Task: The answer is to be an exact copy of the lines below running from the line with "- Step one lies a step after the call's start" down to the line with "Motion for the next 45", both ends included, and nothing more.

Supplied information:
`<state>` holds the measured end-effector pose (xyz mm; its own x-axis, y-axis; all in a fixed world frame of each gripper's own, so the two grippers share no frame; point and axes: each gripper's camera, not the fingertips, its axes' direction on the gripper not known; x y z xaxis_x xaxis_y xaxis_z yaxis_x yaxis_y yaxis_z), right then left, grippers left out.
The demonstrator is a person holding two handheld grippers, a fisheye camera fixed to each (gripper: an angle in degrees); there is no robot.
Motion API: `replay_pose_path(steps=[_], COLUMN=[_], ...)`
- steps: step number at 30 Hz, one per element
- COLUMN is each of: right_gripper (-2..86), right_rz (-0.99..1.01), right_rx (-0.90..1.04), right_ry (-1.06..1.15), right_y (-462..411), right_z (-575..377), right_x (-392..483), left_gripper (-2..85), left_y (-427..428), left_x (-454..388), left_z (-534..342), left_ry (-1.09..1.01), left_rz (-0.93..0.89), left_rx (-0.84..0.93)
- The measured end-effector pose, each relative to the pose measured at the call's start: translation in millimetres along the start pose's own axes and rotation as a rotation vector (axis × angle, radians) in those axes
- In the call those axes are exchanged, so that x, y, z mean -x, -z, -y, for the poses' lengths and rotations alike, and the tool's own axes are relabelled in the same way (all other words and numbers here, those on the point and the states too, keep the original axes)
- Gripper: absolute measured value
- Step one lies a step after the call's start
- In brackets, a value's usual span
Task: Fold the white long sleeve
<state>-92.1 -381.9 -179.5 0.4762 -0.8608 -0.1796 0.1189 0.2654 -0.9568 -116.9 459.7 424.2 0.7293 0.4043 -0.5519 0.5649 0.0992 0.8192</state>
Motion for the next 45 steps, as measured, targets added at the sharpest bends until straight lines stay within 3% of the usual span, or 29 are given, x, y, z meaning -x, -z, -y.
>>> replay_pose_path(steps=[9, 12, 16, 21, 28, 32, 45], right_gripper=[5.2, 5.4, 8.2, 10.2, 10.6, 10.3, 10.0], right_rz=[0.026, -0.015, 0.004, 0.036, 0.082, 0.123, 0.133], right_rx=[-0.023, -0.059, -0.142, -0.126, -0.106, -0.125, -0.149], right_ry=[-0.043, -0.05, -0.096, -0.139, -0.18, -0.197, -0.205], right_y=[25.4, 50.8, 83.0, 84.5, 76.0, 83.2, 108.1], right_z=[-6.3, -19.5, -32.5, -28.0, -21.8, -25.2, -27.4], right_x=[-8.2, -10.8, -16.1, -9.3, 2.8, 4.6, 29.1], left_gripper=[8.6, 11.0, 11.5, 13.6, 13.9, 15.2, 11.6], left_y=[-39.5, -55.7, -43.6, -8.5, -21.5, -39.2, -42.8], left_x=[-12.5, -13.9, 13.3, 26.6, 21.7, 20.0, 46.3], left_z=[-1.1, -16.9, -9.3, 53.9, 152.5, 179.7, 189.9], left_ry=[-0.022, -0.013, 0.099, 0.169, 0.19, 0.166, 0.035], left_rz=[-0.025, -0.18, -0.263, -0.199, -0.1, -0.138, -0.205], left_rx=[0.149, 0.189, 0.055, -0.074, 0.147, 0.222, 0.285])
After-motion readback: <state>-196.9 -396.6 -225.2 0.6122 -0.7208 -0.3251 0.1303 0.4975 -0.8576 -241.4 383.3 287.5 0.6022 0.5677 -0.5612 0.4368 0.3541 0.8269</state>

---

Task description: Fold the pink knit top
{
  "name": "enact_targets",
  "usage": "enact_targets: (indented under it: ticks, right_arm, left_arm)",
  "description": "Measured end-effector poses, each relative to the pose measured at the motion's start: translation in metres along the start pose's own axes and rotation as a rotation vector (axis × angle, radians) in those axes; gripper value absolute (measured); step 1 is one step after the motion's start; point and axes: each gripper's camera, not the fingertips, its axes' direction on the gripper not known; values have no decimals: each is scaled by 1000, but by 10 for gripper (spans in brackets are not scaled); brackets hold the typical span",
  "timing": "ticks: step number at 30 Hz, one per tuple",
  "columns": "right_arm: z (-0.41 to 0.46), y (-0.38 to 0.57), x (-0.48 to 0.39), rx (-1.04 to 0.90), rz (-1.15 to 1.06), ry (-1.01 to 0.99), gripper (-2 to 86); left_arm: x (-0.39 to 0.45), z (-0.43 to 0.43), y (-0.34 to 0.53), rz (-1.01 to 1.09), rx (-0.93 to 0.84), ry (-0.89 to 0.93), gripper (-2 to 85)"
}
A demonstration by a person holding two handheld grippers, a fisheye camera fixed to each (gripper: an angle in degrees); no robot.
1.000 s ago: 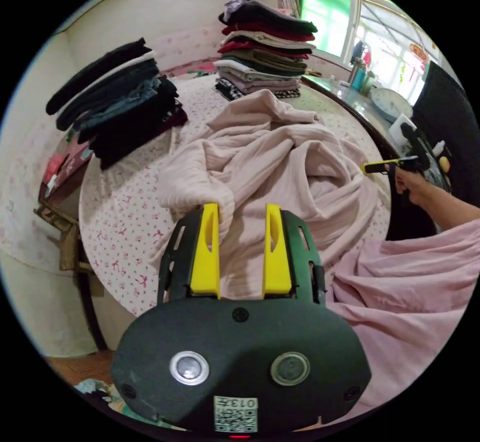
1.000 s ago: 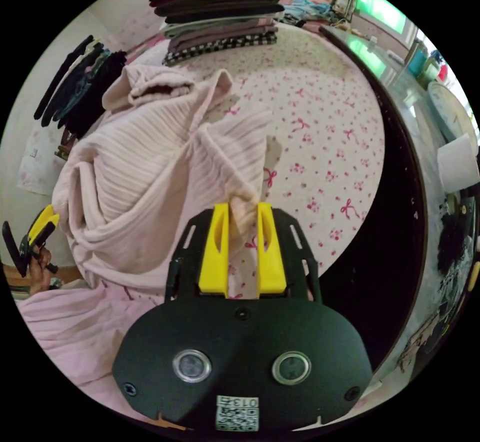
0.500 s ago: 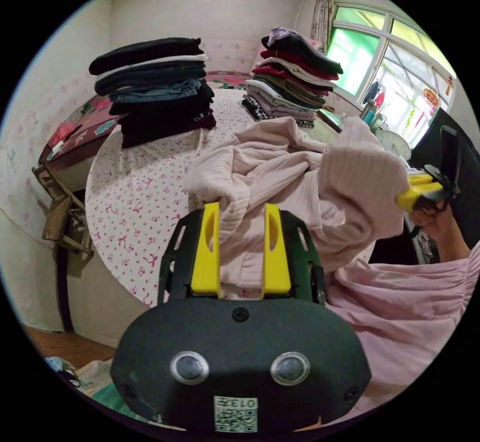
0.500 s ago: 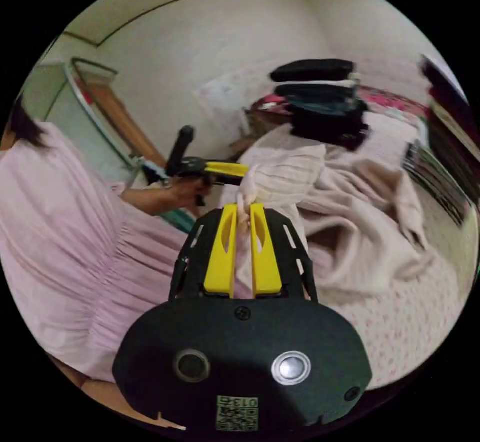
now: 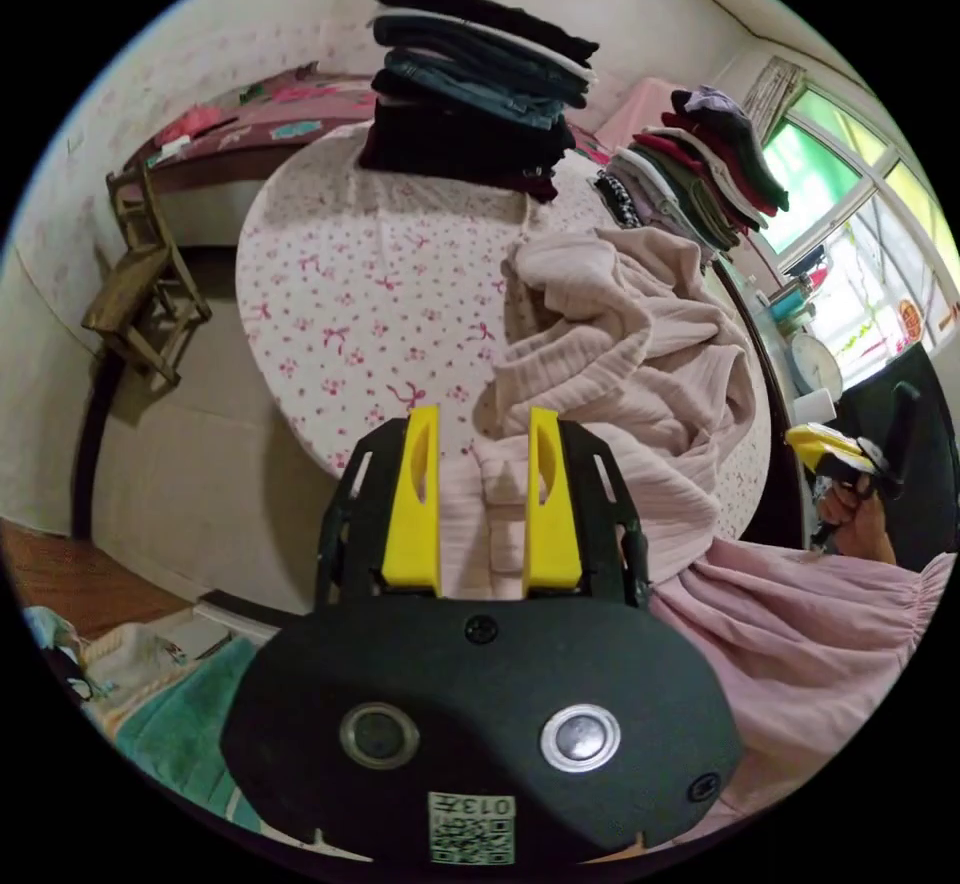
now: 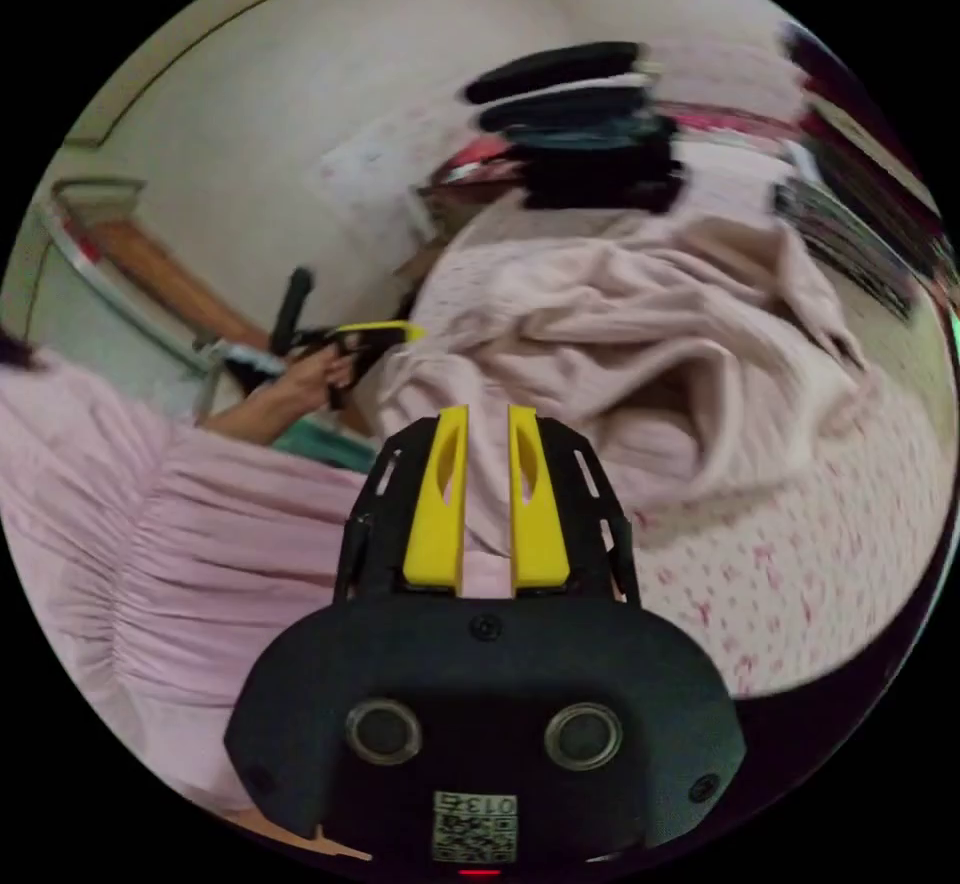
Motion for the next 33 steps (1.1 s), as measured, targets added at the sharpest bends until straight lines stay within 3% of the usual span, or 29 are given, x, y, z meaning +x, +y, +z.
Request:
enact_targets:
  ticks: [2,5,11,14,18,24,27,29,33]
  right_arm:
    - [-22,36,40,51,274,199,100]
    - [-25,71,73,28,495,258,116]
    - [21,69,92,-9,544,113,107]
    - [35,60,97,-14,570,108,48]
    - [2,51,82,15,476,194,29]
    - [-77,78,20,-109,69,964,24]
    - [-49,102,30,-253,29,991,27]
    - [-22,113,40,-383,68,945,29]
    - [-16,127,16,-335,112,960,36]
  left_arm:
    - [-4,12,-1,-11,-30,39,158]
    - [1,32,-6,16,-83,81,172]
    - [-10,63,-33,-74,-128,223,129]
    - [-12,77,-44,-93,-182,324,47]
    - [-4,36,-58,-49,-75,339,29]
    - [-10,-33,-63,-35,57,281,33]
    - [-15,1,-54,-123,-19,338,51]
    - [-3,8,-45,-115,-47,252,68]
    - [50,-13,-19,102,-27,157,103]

Answer to the problem:
- Step one lies a step after the call's start
- In brackets, a value's usual span
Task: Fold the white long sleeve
<state>-92.1 -381.9 -179.5 0.4762 -0.8608 -0.1796 0.1189 0.2654 -0.9568 -116.9 459.7 424.2 0.7293 0.4043 -0.5519 0.5649 0.0992 0.8192</state>
Motion for the next 45 steps, as measured, targets added at the sharpest bends until straight lines stay within 3% of the usual span, or 29 are given, x, y, z meaning -x, -z, -y.

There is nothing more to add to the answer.